§ **Exercise brief**
Would you repeat the entries below word for word and omit the pictures?

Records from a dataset
****
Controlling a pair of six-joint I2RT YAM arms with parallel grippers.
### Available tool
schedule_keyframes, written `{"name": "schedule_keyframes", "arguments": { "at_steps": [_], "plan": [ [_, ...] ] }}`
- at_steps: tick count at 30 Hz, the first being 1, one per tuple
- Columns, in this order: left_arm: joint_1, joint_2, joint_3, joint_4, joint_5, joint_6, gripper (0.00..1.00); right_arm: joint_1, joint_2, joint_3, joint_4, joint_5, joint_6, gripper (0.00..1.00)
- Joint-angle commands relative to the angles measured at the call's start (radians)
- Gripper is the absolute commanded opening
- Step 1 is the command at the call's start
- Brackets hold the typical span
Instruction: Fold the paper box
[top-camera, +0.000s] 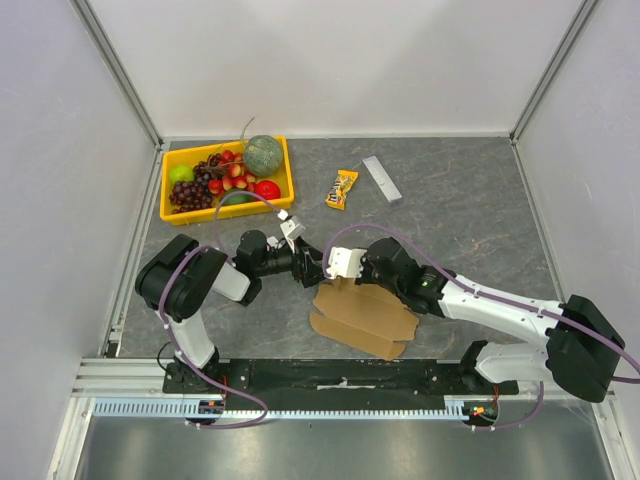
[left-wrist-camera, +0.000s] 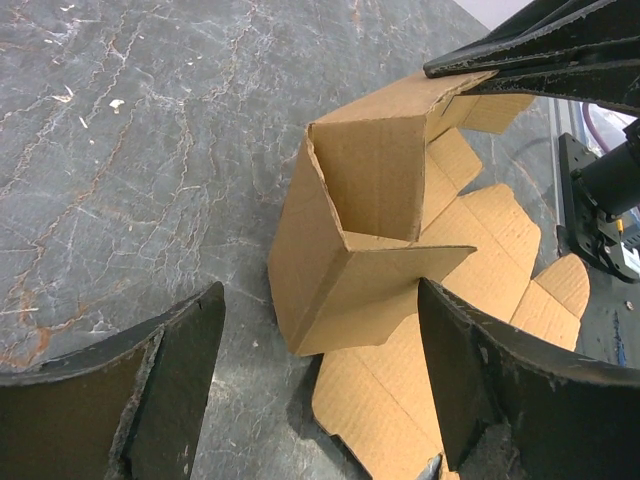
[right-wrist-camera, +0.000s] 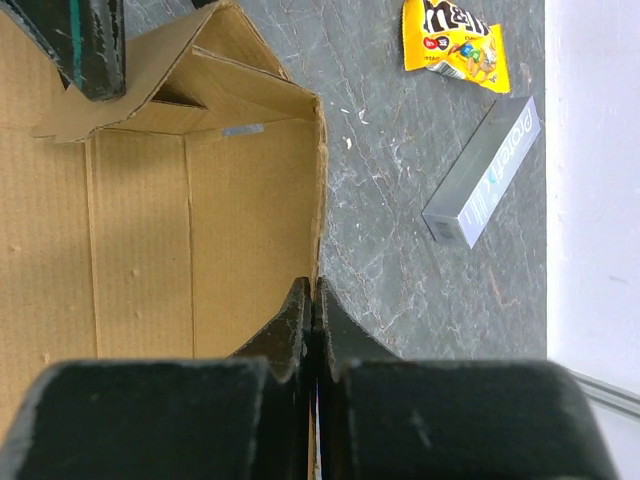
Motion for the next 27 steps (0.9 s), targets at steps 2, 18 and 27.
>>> {"name": "schedule_keyframes", "arguments": {
  "at_steps": [2, 18, 27],
  "plan": [
    [-0.018, 0.007, 0.010, 0.026, -0.026, 0.070, 0.84, 0.008, 0.007, 0.008, 0.047, -0.012, -0.042, 0.00],
    [-0.053, -0.003, 0.012, -0.008, -0.012, 0.106, 0.84, 0.051, 0.053, 0.003, 0.095, 0.134, -0.050, 0.00],
    [-0.044, -0.046, 0.033, -0.086, 0.060, 0.136, 0.84, 0.051, -0.007, -0.002, 0.053, 0.119, -0.070, 0.00]
  ]
}}
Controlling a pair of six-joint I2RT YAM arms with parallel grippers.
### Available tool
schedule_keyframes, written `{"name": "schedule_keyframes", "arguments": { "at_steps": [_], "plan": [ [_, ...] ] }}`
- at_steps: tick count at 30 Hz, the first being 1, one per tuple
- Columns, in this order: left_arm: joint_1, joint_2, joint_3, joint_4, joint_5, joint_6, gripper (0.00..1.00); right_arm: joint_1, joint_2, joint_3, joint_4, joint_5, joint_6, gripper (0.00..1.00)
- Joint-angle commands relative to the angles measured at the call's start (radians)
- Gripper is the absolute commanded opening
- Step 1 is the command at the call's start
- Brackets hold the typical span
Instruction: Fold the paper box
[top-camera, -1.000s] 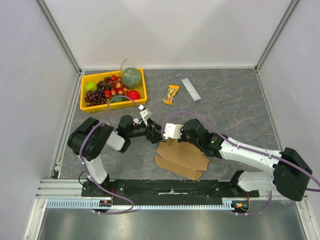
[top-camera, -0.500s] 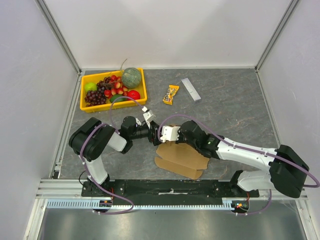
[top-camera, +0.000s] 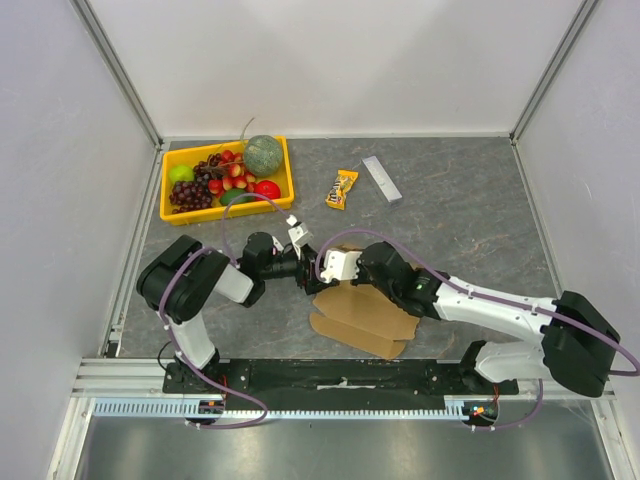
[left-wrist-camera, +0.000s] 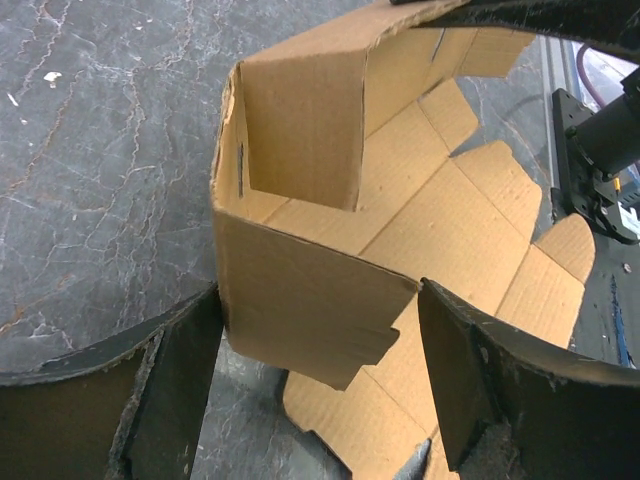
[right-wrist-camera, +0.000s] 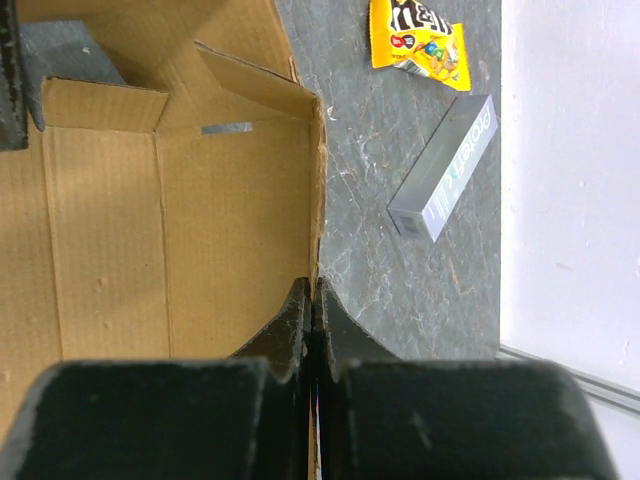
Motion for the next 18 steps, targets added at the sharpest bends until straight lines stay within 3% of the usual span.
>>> {"name": "schedule_keyframes", "arguments": {
  "at_steps": [1, 9, 18],
  "plan": [
    [0.010, -0.052, 0.030, -0.018, 0.063, 0.062, 0.84, 0.005, -0.049, 0.000, -0.004, 0.000, -0.017, 0.00],
    [0.100, -0.159, -0.022, 0.146, 0.176, -0.085, 0.84, 0.005, -0.059, -0.002, -0.037, -0.002, -0.037, 0.00],
    [0.223, -0.118, -0.068, 0.268, 0.069, -0.166, 0.84, 0.005, -0.078, 0.002, -0.052, -0.046, -0.057, 0.00]
  ]
}}
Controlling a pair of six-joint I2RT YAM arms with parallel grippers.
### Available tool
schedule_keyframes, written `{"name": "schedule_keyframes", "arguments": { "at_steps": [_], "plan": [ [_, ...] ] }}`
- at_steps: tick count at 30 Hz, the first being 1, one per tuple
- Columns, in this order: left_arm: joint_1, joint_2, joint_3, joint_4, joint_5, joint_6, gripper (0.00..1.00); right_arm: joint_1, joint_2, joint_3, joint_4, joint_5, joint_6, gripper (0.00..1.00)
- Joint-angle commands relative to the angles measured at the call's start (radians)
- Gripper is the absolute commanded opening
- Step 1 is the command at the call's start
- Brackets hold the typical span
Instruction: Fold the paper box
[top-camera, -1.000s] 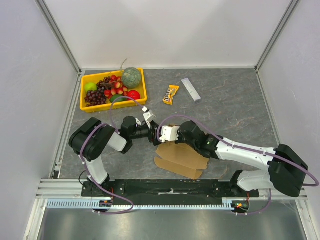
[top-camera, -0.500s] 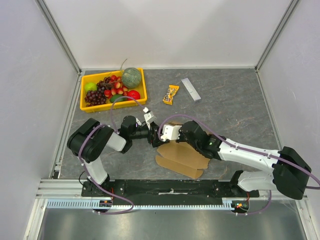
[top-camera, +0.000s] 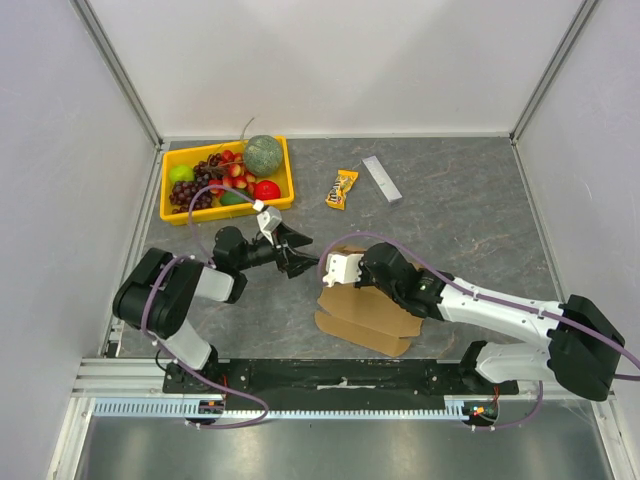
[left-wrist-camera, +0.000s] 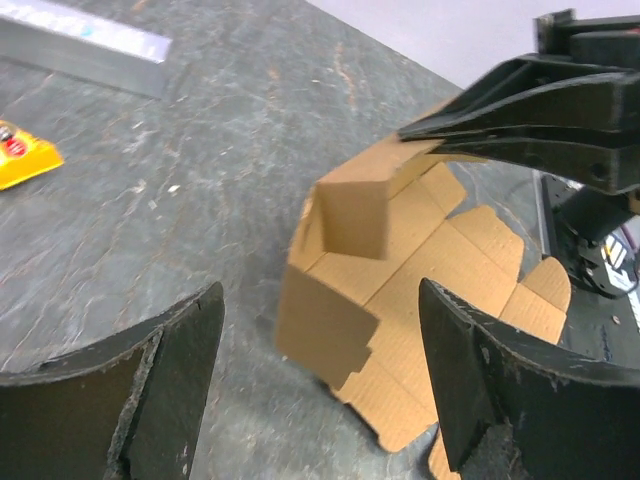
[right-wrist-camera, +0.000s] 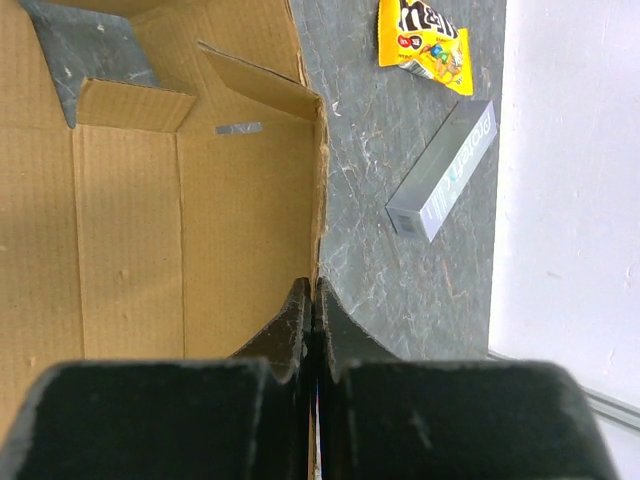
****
§ **Response below**
Controlling a pair of six-joint I2RT YAM arms with parallel grippers.
### Available tool
schedule_keyframes, written `{"name": "schedule_keyframes", "arguments": { "at_steps": [_], "plan": [ [_, ...] ] }}`
- at_steps: tick count at 30 Hz, the first being 1, one per tuple
- Columns, in this order: left_arm: joint_1, joint_2, joint_3, joint_4, joint_5, joint_6, gripper (0.00..1.00); right_arm: joint_1, joint_2, joint_3, joint_4, joint_5, joint_6, gripper (0.00..1.00)
- Joint-angle commands relative to the angles measured at the call's start (radians)
- Gripper is the absolute commanded opening
- Step 1 is the command at the call's start
- Brackets hold the typical span
Instruction: Fold the paper box
[top-camera, +0.000s] 
[left-wrist-camera, +0.000s] 
[right-wrist-camera, +0.000s] 
Motion for the next 27 steps (0.9 s), targets at steps 2, 18 and 27.
>>> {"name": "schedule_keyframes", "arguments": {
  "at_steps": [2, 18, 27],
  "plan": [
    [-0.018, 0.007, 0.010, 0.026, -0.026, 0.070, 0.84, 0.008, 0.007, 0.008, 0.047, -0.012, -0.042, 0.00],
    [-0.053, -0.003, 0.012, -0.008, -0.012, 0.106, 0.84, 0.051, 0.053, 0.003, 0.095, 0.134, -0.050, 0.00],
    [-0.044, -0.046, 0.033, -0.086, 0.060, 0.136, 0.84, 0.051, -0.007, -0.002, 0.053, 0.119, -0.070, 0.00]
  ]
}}
Controlling a pair of six-joint I2RT YAM arms with parallel grippers.
### Available tool
schedule_keyframes, written `{"name": "schedule_keyframes", "arguments": { "at_steps": [_], "plan": [ [_, ...] ] }}`
- at_steps: tick count at 30 Hz, the first being 1, one per tuple
- Columns, in this order: left_arm: joint_1, joint_2, joint_3, joint_4, joint_5, joint_6, gripper (0.00..1.00); right_arm: joint_1, joint_2, joint_3, joint_4, joint_5, joint_6, gripper (0.00..1.00)
- Joint-angle commands relative to the angles measured at the call's start (radians)
- Gripper is the absolute commanded opening
- Step 1 is the command at the call's start
- Brackets hold the typical span
Instruction: Fold the paper box
[top-camera, -1.000s] 
[top-camera, -0.500s] 
[top-camera, +0.000s] 
[left-wrist-camera, +0.000s] 
[right-wrist-camera, +0.000s] 
Motion for the next 18 steps, targets added at the sharpest bends until straight lines stay within 3% of the usual span.
>>> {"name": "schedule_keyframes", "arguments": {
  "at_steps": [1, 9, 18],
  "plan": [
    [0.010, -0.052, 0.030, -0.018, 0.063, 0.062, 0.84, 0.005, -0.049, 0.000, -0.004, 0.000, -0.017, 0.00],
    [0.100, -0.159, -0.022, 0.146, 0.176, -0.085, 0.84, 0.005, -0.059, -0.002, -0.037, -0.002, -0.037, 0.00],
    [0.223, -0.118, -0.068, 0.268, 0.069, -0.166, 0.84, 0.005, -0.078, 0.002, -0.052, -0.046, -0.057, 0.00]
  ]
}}
Controlling a pair of six-joint I2RT YAM arms with parallel grippers.
### Available tool
schedule_keyframes, written `{"name": "schedule_keyframes", "arguments": { "at_steps": [_], "plan": [ [_, ...] ] }}`
- at_steps: tick count at 30 Hz, the first being 1, one per tuple
- Columns, in this order: left_arm: joint_1, joint_2, joint_3, joint_4, joint_5, joint_6, gripper (0.00..1.00); right_arm: joint_1, joint_2, joint_3, joint_4, joint_5, joint_6, gripper (0.00..1.00)
- Joint-angle commands relative to the angles measured at the call's start (radians)
- Gripper is the absolute commanded opening
- Step 1 is the command at the call's start
- Brackets hold the typical span
Instruction: Fold the paper box
[top-camera, -1.000s] 
[top-camera, -0.500s] 
[top-camera, +0.000s] 
[left-wrist-camera, +0.000s] 
[right-wrist-camera, +0.000s] 

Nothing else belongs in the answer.